Document Type

Article

Abstract

The first part of this article is a survey of all known judicial responses to coups d'etat in post colonial common law settings. Although these different coups unfolded in diverse contexts the courts validated all incumbent usurper regimes with one exception. Kelsen's theory of revolutionary legality furnished the primary doctrinal vehicle to reach this result. While some courts adopted Kelsen's proposition that efficacy of a coup bestows validity in an unadulterated form, others modified this with or substituted it by doctrines of state necessity, implied mandate, and public policy. Following Kelsen, they fail to distinguish between legitimacy and validity of a legal order, using the terms interchangeably. The second part of the article evaluates the four possible judicial responses: validation and legitimation of usurpation, strict constitutionalism, resignation of office, and declaration of the issue to be a nonjusticiable political question. It is proposed that declaring the validity and legitimacy of a regime born of a coup d'etat a nonjusticiable political question is the most appropriate judicial response because it is doctrinally consistent and principled, morally sound, politically neutral, and institutionally prudent.

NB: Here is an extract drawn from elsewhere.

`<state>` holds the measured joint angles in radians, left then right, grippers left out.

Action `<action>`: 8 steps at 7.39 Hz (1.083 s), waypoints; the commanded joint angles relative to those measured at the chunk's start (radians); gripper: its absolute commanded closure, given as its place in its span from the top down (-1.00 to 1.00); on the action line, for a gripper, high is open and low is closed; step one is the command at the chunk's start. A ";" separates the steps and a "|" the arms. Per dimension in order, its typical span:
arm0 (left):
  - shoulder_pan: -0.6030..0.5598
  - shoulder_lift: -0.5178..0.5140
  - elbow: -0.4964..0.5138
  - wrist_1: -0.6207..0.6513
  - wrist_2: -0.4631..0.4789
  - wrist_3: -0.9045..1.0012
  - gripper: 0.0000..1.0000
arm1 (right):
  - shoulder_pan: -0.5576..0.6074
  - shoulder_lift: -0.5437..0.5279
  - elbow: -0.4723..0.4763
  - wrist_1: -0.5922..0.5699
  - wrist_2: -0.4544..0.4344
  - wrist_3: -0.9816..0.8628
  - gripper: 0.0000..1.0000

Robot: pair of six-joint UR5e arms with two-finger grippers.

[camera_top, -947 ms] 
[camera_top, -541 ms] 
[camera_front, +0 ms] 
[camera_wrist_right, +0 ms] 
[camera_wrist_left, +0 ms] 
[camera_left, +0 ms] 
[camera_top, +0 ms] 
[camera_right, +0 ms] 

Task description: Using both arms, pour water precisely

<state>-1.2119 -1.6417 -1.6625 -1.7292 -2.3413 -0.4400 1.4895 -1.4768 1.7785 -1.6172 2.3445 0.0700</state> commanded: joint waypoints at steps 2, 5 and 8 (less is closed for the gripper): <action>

The article argues that the legitimacy of a usurper regime is a political and moral issue to be resolved through the political processes of a society, and that the validity of a successful coup d'etat is a meta legal question which belongs to the province of legal theory. As such, both the legitimacy and validity of a regime born of a successful coup d'etat fall outside the jurisdiction and competence of the courts. Designation of these as nonjusticiable political questions will insulate the courts from turbulent politics, deny the usurpers judicially pronounced validity and legitimacy, and facilitate the survival of the courts and the rule of law.